Glass has always been both prolific and uneven, turning out pieces that are sometimes excellent, sometimes apparently written on autopilot. But "Songs and Poems" maintains an unusual degree of directness and warmth. Digging into the lower registers of the instrument, it takes flight in handfuls of notes, now gentle, now impassioned, variously evoking the minor-mode keening of klezmer music and the interior meditations of Bach's cello suites. There's little mere repetition here, and when it comes, it means something: like the rocking gestures of the seventh and final song, a kind of wistful balm to soak up the intensity of what has preceded it.

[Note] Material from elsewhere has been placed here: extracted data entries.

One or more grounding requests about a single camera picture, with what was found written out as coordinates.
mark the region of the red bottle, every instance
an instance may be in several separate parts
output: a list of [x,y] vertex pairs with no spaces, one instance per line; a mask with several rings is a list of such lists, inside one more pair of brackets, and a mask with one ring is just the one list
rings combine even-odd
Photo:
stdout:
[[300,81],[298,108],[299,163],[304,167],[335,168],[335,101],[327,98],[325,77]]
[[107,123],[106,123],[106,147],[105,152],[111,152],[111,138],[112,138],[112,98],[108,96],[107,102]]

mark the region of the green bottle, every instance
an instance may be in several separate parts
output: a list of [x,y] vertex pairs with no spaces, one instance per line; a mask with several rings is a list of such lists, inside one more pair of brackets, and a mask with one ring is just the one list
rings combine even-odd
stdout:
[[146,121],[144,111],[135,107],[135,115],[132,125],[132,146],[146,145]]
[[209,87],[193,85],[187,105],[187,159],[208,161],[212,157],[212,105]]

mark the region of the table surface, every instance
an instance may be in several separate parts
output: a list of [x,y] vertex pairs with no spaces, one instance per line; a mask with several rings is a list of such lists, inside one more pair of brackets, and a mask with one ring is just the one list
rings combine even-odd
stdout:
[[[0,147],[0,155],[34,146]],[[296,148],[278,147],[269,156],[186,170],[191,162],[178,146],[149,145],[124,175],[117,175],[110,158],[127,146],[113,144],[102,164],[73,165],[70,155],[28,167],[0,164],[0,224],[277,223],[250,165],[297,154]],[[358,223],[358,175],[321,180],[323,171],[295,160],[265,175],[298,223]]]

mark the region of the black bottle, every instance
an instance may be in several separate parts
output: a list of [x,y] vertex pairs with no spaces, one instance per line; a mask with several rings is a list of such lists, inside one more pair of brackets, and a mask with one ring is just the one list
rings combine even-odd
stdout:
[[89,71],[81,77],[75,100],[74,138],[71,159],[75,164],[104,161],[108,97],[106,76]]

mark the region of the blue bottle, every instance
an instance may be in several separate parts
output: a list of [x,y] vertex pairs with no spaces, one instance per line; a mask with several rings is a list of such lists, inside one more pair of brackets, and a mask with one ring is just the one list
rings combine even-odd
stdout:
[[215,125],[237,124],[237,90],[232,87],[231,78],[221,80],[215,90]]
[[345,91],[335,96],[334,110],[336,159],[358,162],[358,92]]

Sutter's performance contributes not a little to the intensity; that this piece is deeply personal (she and Glass are a couple) comes through loud and clear in the tanglings of her bow, the throaty richness of her tone. But "Tissues," a group of pieces written for Yo-Yo Ma, while not as strong as "Songs and Poems," suggests that Glass has a natural affinity for cello. On this recording, the instrument seems to respond to his demands in a way that the human voice has never quite been able to.